Tortelli hail from Tuscany and neighboring towns in Emilia Romagna, and are rustic, simple home-cooking at its finest.
Larger than ravioli, they are traditionally stuffed with garlicy potatoes, herbs, and sometimes a hint of tomato, and topped with “sugo di carne” (meat sauce). In my plant-based version, however, I looked to young shiitake mushrooms to enhance my “sugo sensa carne” and added porcini to the stuffing. All I can say is, ‘buoni!!’
To help manage your time, the sugo, filling, and dough can all be made in advance.
Prep time 90 minutes Cook time 5 minutes for the tortelli, a low and slow 3-hour simmer for the sugo Makes about 45 three-inch tortelli
A manual or electric pasta rolling machine
A pizza wheel
A food processor
A digital scale
Stainless bench scraper
A potato ricer
An extra-large cutting board or working surface on which to lay out the long strips of dough for stuffing
A large cutting board or stone surface to lay out the rolled dough sheets
A large skimmer
Sugo sensa Carne
1 large red onion, medium dice
4 ounces baby shiitake mushrooms (caps and stems), chopped finely
2 stalks celery, small dice
2 medium carrots, small dice
Water, veggie broth or dry vermouth as needed 4 cloves garlic, finely minced
Handful of fresh sage leaves, chopped
1 medium or small leek, medium dice
A 28-ounce can or jar of whole Marzano tomatoes (pulp and sauce)
A few grinds of black pepper
Red (aka) miso paste* to taste, in lieu of salt
220 grams atta (whole durum wheat flour, available online or in Indian groceries)
50 grams besan (chana dal flour, available online or in Indian groceries)
¼ teaspoon ground turmeric
220 grams silken tofu, well drained
4 medium-large russet potatoes, boiled and riced
Small handful Italian parsley leaves, finely minced ½ head roasted garlic, cloves peeled, finely minced
1 teaspoon fresh rosemary or nepitella or thyme leaves, finely minced
2 Tablespoons nutritional yeast
1- 1 1/2 teaspoons dried porcini powder from sliced dehydrated porcini mushrooms
1 teaspoon tomato paste
Grinds of black pepper
2 teaspoons of shiro (white) miso powder* (or paste), or to taste
*Miso is a good salt alternative that helps to lower heart rate and does not raise blood pressure (https://www.ncbi.nlm.nih.gov/pmc/articles/PMC5313421/#:~:text=Miso%2C%20which%20is%20made%20from,%2C%20including%20salt%2Dsensitive%20hypertension).
Make the Sugo
Pulse the baby shiitakes in a food processor to finely chop. In a saucepan dry sauté the onions, carrots, celery, and shiitakes over a medium low flame until they release their liquids and soften.

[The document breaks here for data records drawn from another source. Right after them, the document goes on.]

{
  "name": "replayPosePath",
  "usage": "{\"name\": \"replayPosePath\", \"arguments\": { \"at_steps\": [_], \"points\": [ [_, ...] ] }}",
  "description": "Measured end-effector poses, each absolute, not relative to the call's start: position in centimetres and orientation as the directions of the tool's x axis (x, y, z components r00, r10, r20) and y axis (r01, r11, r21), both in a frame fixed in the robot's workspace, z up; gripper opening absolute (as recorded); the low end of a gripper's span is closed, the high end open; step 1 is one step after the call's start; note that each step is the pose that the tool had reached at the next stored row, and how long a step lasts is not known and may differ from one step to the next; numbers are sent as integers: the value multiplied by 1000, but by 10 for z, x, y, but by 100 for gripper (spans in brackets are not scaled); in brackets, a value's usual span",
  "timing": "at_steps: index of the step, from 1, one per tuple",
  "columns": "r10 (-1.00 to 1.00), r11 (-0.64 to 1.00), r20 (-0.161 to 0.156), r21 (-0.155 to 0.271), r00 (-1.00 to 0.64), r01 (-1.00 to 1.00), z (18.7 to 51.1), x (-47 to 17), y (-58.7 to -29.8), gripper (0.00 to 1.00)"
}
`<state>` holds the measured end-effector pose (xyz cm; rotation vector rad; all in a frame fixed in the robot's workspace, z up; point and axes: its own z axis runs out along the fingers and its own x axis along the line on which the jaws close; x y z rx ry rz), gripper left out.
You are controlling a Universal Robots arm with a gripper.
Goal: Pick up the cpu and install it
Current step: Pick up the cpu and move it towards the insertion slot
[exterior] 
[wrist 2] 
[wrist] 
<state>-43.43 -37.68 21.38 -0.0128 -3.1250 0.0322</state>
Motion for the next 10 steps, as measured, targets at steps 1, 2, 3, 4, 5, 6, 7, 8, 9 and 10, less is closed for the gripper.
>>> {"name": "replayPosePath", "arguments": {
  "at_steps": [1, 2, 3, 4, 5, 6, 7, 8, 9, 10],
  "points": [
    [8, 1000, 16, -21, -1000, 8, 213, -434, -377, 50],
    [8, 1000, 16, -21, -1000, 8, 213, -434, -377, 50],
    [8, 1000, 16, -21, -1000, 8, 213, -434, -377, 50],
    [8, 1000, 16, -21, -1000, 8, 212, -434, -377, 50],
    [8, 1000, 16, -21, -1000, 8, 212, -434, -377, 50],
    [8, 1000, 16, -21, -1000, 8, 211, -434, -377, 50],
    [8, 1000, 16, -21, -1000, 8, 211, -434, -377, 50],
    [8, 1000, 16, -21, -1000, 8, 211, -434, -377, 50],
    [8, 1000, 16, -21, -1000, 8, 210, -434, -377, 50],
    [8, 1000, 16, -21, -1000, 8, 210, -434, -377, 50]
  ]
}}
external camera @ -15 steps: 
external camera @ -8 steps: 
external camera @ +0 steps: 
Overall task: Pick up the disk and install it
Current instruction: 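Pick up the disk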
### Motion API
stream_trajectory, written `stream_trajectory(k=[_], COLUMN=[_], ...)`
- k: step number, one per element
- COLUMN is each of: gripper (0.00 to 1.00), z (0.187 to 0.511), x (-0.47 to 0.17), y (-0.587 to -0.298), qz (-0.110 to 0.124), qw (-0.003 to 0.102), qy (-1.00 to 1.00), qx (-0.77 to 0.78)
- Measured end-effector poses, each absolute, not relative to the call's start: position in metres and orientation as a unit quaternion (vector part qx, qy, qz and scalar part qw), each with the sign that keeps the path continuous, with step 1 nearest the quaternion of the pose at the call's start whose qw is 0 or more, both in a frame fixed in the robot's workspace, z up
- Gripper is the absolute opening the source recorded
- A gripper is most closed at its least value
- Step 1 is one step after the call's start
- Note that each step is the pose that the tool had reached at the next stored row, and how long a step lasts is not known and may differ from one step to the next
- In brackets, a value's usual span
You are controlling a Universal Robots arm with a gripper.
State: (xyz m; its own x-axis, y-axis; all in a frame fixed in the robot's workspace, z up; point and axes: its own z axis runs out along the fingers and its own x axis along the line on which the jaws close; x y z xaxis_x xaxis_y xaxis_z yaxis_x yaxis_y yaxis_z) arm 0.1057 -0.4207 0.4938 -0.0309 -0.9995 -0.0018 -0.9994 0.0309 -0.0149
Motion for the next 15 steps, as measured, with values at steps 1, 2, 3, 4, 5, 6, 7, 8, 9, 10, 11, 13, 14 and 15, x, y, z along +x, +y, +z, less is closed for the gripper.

If the mix dries, add a splash of water or veggie broth, or dry vermouth.
Add the garlic, leek, and sage and cook for a minute or two. Then add the tomatoes, breaking them up with a wooden spoon.
Cover, continue to cook on a low simmer for 3 hours (more if you like). The flavor will intensify and only improve. The color will deepen to a dark red. Turn off flame and season with pepper, and aka (red) miso as an alternative to salt if you like.
Make the Pasta Dough
Combine the flours and turmeric in a food processor. Pulse to blend. Drain the silken tofu well and add. Run for 1-2 minutes or until a ball of dough gathers in the food processor bowl.
Knead the dough on a board for 10 minutes, using a bench scraper to scrape up any dough that adheres to the board as you go. If the dough is sticky, add a teaspoon or so of flour but go slowly. If it is too stiff to easily knead, add 1-2 teaspoons of water. When you are done kneading, the dough should be very smooth and as soft as an earlobe. Shape into a ball, cover well with plastic wrap and rest the dough for at least 30 minutes. If you make a few hours in advance, double wrap in plastic wrap and then a zip-lock bag.